• [GIVEN DATA]
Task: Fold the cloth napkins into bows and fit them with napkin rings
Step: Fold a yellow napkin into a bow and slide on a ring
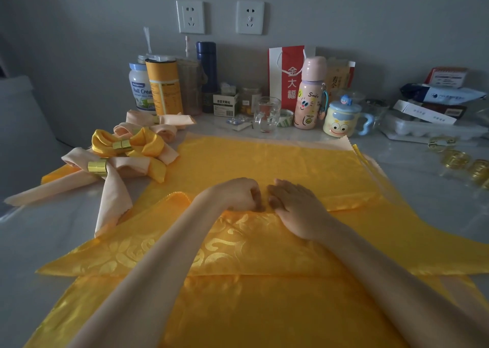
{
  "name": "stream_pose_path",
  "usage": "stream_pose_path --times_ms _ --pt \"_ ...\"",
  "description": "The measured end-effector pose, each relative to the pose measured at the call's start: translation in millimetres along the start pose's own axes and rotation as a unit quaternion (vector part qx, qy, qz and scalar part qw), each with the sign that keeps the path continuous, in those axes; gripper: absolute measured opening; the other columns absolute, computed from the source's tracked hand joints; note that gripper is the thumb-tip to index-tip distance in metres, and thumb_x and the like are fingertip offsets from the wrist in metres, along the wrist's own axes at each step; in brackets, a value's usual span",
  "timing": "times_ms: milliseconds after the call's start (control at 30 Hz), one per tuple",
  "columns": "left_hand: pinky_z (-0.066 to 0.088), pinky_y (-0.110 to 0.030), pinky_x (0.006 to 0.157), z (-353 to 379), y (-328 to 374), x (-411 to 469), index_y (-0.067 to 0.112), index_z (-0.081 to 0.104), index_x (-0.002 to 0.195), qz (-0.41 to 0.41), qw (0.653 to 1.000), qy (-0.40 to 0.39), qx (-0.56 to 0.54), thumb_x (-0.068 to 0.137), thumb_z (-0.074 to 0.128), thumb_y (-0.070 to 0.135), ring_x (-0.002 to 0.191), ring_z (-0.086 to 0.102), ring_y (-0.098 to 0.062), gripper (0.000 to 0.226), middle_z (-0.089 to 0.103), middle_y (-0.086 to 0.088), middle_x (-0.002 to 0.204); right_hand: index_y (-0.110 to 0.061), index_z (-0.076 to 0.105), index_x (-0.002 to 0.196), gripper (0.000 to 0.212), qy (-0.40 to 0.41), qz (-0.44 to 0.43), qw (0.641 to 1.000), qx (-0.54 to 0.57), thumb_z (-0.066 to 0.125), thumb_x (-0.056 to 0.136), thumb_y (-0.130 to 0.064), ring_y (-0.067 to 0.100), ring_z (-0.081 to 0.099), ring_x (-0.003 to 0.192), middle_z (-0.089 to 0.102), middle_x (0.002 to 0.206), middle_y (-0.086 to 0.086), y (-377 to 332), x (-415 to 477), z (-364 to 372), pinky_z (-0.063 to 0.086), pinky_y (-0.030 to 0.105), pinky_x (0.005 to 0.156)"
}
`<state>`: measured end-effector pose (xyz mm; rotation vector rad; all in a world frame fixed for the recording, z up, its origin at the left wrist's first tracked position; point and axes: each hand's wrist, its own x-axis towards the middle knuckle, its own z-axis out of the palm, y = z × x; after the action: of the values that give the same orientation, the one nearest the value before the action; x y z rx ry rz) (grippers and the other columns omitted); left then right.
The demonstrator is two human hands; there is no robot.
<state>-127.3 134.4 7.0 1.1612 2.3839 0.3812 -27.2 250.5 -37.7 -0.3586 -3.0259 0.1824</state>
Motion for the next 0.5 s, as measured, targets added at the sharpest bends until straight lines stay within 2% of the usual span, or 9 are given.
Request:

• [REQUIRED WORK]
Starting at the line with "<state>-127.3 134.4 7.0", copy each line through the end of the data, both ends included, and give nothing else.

• [RESPONSE BELOW]
<state>-127.3 134.4 7.0 1.1612 2.3839 0.3812 -27.2 250.5 -37.7 -0.3586 -3.0259 0.1824</state>
Motion for the next 0.5 s, as measured, targets added at the sharpest bends until straight lines stay within 2% of the usual span, or 9 are given.
Request:

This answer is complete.